Saturday, August 18, 2012

No. 656 – Tea in the Sahara

Performer: The Police
Songwriter: Sting
Original Release: Synchronicity
Year: 1983
Definitive Version: Live!, 1995

I associate The Police with being at Northwestern. As I mentioned, a bootleg of The Police’s Synchronicity MTV concert was the first tape I played upon arrival. In the spring of 1987, when I should have been taking the magazine-publishing class but instead was taking sports reporting, this song was on a tape I listened to a lot in the wake of my breakup with Beth.

Although I was pretty miserable overall, school was going great, and, as I mentioned, a lot of that had to do with covering New Trier baseball for most of the spring.

When I drove to the school—it’s long since moved to a massive campus west of the old location—to introduce myself to the coach, I told him that I would cover the team’s practices as well as games, and he gave me free rein.

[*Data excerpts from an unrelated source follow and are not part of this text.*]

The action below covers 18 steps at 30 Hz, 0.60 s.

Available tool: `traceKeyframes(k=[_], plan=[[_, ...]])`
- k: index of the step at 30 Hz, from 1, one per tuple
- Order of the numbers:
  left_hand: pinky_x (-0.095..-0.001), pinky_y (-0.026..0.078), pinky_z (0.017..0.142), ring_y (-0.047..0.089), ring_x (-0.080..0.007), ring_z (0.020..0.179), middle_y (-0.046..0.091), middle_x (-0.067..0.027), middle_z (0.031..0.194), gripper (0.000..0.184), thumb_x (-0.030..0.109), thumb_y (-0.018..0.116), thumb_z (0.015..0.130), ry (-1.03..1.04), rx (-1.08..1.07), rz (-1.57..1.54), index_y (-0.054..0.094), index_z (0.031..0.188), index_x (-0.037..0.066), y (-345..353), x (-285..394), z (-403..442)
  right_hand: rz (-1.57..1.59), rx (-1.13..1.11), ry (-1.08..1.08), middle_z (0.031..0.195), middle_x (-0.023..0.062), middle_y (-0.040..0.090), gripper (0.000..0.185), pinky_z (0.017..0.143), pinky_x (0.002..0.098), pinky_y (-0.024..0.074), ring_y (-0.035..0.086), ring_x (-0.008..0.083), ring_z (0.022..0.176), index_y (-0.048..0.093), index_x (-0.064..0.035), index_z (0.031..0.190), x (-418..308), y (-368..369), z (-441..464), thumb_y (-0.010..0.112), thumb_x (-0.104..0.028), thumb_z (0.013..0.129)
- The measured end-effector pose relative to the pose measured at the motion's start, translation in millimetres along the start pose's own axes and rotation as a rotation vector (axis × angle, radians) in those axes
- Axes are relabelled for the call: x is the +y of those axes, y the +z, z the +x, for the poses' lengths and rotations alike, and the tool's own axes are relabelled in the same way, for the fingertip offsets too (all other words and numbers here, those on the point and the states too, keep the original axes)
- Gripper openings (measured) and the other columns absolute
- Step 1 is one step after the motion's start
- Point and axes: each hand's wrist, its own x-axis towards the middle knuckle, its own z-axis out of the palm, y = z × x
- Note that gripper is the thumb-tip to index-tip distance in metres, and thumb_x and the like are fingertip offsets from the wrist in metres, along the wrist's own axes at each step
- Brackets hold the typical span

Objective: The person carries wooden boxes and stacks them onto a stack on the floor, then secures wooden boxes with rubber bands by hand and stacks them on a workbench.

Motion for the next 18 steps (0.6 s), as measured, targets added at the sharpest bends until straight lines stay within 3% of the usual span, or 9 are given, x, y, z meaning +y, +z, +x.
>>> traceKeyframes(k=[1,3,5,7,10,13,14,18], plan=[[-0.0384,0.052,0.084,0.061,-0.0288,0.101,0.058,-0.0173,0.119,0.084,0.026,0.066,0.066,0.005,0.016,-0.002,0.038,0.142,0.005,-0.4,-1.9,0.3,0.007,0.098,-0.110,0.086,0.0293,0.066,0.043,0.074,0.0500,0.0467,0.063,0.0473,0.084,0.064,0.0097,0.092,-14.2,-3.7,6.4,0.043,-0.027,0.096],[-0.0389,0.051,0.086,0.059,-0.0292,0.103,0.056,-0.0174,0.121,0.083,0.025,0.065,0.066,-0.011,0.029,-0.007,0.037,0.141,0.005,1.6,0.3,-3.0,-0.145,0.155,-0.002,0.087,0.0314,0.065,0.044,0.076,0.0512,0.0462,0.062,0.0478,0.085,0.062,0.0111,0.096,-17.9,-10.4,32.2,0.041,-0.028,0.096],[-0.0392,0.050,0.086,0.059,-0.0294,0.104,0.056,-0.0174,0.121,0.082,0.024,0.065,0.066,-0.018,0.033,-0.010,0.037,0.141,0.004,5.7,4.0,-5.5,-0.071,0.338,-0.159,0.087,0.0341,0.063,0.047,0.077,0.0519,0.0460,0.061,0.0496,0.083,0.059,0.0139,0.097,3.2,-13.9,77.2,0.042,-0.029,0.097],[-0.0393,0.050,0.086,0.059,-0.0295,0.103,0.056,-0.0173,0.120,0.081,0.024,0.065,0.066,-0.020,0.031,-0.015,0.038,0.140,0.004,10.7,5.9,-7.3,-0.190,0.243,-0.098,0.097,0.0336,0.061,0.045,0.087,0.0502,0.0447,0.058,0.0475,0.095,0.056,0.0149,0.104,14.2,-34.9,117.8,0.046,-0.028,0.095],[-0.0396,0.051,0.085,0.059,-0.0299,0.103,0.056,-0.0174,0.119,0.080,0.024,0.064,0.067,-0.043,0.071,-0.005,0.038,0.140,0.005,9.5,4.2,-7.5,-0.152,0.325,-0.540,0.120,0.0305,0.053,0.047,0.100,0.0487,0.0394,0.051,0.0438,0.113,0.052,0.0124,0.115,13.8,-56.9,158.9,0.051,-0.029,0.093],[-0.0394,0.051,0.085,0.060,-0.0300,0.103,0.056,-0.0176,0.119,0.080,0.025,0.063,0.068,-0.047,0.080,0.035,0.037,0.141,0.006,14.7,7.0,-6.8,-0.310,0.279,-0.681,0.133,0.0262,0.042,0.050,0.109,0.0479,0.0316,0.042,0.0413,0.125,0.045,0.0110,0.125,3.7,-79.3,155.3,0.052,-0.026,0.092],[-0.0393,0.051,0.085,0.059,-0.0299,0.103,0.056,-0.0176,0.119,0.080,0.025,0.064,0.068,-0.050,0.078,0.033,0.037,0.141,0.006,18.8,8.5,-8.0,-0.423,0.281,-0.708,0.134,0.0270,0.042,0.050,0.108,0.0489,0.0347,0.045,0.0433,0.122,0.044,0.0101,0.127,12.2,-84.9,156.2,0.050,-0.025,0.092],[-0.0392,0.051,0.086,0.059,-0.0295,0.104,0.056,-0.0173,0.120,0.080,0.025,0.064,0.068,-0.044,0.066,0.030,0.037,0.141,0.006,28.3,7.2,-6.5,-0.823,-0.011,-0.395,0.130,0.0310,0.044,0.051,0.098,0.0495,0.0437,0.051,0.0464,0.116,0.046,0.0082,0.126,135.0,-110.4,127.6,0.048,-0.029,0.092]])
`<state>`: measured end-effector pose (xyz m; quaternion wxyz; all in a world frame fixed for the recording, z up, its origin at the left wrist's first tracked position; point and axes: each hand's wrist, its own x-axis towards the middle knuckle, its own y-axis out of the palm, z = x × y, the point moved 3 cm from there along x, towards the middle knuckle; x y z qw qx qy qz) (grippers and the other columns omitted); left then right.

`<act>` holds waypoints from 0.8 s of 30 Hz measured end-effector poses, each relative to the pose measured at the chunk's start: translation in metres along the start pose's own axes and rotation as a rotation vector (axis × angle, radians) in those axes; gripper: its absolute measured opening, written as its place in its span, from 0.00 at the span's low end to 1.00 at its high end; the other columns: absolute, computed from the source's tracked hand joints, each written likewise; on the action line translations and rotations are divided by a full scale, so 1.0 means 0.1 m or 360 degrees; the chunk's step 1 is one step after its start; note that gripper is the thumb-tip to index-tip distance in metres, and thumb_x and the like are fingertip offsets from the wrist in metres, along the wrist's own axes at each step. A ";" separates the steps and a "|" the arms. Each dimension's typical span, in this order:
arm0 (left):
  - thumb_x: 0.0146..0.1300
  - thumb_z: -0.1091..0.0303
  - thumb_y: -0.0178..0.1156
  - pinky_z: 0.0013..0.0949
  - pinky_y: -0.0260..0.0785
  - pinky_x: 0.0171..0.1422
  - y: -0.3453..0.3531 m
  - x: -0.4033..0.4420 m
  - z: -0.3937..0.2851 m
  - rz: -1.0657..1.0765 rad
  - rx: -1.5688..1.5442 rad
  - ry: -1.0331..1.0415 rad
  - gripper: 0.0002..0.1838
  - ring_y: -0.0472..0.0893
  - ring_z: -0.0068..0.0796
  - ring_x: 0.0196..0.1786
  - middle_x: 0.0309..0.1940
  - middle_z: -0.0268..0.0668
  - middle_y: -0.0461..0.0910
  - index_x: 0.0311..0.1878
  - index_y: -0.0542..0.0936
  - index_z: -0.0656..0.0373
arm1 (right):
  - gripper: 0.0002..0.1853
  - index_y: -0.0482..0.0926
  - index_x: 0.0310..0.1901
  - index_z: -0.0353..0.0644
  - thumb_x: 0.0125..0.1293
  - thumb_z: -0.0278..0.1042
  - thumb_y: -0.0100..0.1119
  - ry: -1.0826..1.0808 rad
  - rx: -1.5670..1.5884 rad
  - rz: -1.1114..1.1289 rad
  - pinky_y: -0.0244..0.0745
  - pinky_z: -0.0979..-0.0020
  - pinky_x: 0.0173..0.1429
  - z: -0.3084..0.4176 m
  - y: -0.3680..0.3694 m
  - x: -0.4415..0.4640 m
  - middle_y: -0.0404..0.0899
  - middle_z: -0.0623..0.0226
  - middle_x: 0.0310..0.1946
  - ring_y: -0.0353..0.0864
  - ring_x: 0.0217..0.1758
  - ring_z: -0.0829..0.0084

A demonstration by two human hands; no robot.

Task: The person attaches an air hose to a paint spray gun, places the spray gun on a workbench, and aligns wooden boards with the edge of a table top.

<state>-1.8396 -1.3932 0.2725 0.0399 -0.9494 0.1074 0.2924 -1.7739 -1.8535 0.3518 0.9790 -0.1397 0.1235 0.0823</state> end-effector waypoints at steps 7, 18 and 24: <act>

I don’t recall meeting any players that first day (I do remember that it was pouring, so there was no practice, just sprints and pick-up basketball in New Trier’s dungeonous gym), but it wasn’t long after that that they began to take notice of the creepy older guy who hung out behind the batting cage.

Now, in the bigs, the players are used to having creepy older guys hanging out behind the batting cage, but this was a new experience for high-school kids. For the most part, high-school kids LOVE the idea of talking to the press, but I had to prove myself first.

When we covered a team for class, we had three weekly assignments—a game story, a news story and a feature. My first New Trier feature would be about David Norman. Norman was all about baseball. He had played since being a little kid but unlike, say, me, he played round the calendar and took it very seriously, even going so far as to play indoors in the winter at a nearby batting cage to work on his swing. In his junior year, he started to fill out and had a huge year at the plate. Now a senior, even more was expected of him.

I introduced myself to him and told him I was going to be talking to other people about him for a feature story. When I was done chatting with the others, I would interview him. He seemed a bit apprehensive but agreed. The story turned out great; I got an A on it, which seemed like the first time I had seen that letter on anything since Wabash.

But the kicker was what happened next. Other students and instructors at Northwestern had mentioned that area newspapers presented a free-lancing opportunity, so when you wrote something that went beyond a basic story, you should submit it and see what happens.

At the time, there were two neighborhood weeklies in the North Suburbs—the Pioneer Press and the News-Voice. I submitted my Norman story to both. I never heard from the Press, but the News-Voice bit. They said they would pay me $50, which is a pittance for a 1,500-word story, but I was overjoyed. It was the first time I had been paid to write anything by an independent source. My career as a sportswriter was off and running!

When the players saw the article and thought they, too, might be the subject of future features, well, let’s just say, I was no longer the creepy older guy who hung behind the batting cage. Now I was the creepy older guy who hung out behind the batting cage who could make them some publicity. That’s all the difference in the world.